◆ **Exercise details**
Look through the material below. Return exactly the lines from the one with "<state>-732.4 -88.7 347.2" through the one with "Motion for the", both included.
Start of Data block
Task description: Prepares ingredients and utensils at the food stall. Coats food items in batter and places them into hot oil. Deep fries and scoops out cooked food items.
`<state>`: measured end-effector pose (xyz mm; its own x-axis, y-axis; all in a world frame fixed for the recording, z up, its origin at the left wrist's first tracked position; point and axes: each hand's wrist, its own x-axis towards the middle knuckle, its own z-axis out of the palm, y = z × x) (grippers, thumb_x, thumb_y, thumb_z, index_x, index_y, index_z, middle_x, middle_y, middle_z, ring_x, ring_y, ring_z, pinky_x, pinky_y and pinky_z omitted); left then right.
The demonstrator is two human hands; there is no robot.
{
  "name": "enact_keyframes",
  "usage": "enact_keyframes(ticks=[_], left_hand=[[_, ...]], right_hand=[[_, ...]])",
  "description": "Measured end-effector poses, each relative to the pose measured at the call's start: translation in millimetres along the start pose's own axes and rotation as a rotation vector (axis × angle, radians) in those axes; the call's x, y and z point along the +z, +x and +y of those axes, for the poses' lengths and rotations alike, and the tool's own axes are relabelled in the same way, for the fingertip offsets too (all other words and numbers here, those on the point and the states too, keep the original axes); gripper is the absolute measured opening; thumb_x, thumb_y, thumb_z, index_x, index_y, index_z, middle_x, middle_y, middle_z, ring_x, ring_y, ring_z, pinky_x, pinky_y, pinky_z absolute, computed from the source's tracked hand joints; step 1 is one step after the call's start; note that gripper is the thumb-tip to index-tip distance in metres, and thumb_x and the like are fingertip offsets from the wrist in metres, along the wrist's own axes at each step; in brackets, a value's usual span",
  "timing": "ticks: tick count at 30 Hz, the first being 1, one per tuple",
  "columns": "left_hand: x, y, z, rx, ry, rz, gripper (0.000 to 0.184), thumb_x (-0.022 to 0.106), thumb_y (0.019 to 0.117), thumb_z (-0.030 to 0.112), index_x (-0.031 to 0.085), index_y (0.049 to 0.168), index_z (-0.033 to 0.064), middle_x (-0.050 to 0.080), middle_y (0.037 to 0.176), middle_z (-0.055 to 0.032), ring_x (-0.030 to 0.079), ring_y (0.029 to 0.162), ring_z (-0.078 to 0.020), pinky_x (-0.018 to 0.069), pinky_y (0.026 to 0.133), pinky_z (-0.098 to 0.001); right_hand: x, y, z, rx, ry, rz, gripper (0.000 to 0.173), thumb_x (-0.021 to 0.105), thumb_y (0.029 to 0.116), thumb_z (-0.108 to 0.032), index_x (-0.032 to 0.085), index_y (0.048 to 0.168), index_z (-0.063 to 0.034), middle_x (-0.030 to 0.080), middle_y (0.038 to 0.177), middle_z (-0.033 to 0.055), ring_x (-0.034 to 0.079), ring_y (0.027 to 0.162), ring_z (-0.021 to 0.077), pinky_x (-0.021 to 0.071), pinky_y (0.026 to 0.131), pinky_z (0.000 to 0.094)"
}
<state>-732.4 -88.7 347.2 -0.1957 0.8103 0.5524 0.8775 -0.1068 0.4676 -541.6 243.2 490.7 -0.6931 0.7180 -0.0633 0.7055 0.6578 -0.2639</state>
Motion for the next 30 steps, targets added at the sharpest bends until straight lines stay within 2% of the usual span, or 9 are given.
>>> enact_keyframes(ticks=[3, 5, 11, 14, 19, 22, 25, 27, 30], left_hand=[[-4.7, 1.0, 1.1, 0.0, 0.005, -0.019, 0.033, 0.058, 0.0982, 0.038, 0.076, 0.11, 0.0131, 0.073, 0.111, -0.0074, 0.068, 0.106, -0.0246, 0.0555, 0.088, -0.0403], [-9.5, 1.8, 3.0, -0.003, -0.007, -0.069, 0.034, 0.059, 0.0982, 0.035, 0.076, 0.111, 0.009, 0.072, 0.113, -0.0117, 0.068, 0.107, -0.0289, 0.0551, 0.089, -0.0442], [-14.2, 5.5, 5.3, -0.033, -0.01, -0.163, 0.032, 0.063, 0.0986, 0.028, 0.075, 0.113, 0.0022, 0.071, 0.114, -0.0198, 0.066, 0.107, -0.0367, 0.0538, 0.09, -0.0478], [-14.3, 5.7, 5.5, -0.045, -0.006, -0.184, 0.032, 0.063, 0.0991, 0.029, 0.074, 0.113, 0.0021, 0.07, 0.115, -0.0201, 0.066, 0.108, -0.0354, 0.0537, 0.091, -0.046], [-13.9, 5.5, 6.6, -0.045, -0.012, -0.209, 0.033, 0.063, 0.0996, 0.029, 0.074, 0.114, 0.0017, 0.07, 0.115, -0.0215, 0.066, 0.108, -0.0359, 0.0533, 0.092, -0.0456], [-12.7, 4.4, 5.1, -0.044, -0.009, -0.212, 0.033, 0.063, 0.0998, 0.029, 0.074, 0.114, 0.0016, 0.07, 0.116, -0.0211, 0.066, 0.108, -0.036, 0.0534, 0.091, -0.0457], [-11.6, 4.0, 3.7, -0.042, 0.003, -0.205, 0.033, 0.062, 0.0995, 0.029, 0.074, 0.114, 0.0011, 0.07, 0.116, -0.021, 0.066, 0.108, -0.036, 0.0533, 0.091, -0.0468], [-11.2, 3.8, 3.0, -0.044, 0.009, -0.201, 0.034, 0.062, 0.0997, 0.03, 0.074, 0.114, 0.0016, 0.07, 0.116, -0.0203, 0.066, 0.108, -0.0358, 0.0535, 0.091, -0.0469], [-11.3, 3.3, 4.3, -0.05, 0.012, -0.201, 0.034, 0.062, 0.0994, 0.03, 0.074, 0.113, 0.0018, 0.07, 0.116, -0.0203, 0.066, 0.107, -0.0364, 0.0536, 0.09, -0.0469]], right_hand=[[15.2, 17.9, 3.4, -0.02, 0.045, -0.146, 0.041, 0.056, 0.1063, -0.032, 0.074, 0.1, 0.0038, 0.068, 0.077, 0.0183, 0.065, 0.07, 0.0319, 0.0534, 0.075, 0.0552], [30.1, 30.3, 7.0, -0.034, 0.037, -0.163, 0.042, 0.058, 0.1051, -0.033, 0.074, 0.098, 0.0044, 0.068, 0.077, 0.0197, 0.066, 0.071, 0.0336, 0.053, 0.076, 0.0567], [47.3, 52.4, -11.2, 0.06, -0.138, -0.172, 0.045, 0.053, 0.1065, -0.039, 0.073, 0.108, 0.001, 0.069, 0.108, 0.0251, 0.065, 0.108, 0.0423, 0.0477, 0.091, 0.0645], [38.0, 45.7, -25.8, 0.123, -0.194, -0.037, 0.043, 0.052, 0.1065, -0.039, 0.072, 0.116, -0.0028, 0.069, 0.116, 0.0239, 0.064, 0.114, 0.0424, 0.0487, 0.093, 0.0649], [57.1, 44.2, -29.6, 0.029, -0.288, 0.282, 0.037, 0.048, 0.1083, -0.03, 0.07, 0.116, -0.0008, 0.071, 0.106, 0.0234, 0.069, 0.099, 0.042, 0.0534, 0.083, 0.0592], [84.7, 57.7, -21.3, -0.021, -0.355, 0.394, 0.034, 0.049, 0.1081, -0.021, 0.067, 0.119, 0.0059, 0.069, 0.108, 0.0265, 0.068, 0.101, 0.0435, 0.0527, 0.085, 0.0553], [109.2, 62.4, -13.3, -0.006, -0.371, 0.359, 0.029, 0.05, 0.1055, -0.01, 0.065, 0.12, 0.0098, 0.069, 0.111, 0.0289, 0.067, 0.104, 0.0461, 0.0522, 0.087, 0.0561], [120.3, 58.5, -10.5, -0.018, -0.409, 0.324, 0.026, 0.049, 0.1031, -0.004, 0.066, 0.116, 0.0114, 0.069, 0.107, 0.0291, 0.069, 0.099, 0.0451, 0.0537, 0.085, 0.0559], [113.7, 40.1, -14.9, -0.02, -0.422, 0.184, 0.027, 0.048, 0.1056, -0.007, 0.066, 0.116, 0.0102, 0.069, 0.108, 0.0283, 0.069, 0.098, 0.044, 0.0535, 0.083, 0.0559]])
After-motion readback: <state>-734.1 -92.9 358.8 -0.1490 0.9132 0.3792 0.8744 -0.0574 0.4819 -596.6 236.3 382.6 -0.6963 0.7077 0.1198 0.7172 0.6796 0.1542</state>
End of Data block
◆ **Written solution**
<state>-732.4 -88.7 347.2 -0.1957 0.8103 0.5524 0.8775 -0.1068 0.4676 -541.6 243.2 490.7 -0.6931 0.7180 -0.0633 0.7055 0.6578 -0.2639</state>
Motion for the next 30 steps, targets added at the sharpest bends until straight lines stay within 2% of the usual span, or 9 are given.

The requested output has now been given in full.